Aim of the exercise → Search the data for "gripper" and copy every matching line.

*** Opening of Source material ***

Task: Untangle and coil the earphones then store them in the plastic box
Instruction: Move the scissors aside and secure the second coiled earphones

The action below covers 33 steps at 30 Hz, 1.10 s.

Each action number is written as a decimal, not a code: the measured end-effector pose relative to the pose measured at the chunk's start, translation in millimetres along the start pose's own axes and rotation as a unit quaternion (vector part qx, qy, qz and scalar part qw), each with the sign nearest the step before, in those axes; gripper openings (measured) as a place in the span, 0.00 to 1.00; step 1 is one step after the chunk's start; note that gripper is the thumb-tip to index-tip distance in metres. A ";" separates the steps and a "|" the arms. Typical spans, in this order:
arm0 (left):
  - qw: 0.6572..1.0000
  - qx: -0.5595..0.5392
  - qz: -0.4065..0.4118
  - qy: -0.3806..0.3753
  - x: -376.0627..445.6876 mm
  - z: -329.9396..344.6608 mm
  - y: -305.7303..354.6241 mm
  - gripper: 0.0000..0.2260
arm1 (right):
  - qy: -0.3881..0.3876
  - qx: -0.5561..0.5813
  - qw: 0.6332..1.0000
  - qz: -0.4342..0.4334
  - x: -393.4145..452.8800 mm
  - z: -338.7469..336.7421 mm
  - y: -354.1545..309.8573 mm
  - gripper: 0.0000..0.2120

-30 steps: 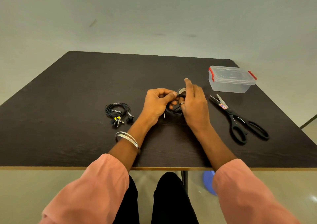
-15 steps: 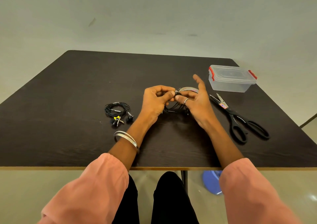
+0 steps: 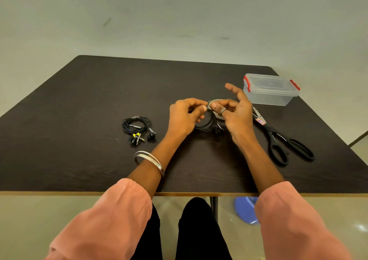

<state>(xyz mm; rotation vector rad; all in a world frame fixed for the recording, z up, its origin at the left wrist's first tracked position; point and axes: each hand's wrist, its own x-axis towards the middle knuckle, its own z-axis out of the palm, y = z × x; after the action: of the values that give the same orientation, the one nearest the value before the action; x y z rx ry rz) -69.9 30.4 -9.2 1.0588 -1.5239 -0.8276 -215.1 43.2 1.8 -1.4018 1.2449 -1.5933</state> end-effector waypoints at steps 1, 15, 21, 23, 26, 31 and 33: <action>1.000 0.027 0.013 0.003 -0.3 0.7 0.5 0.06 | 0.004 -0.008 1.000 -0.010 -0.2 0.7 0.8 0.29; 0.994 0.112 -0.007 0.001 -0.4 1.5 1.8 0.08 | -0.073 -0.268 0.934 -0.226 -12.5 -2.5 -7.8 0.29; 0.985 -0.075 -0.150 0.042 -1.1 -5.0 4.1 0.12 | -0.135 -0.491 0.747 -0.428 -15.0 -1.7 -7.5 0.30; 0.980 -0.095 -0.165 0.057 -1.5 -5.0 5.8 0.12 | -0.118 -0.454 0.776 -0.421 -16.8 0.5 -7.3 0.29; 0.984 -0.071 -0.152 0.062 -3.3 -3.5 8.6 0.10 | -0.053 -0.311 0.882 -0.351 -17.8 1.1 -9.1 0.25; 0.990 -0.061 -0.115 0.058 -1.9 -1.7 5.5 0.07 | 0.040 -0.203 0.952 -0.225 -9.8 -7.1 -4.7 0.13; 0.995 -0.033 -0.081 0.049 -1.5 -1.9 5.1 0.06 | 0.010 -0.195 0.966 -0.171 -7.6 -3.0 -1.3 0.11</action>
<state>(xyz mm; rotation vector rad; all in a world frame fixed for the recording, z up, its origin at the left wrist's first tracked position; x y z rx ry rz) -69.0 33.7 -4.8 1.1687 -1.3322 -0.9181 -216.3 51.2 0.5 -1.9388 1.4441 -1.6435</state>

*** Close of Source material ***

Task output →
Each action number is written as a decimal, not a code: the measured end-effector pose relative to the pose measured at the chunk's start, translation in millimetres along the start pose's own axes and rotation as a unit quaternion (vector part qx, qy, qz and scalar part qw), each with the sign nearest the step before, in those axes; gripper openings (measured) as a place in the span, 0.00 to 1.00; step 1 is one step after the chunk's start; note that gripper is the thumb-tip to index-tip distance in metres. A ";" separates the steps and a "|" the arms. Typical spans, in this order:
  - gripper: 0.0000..0.2260
  - gripper: 0.0000..0.2120

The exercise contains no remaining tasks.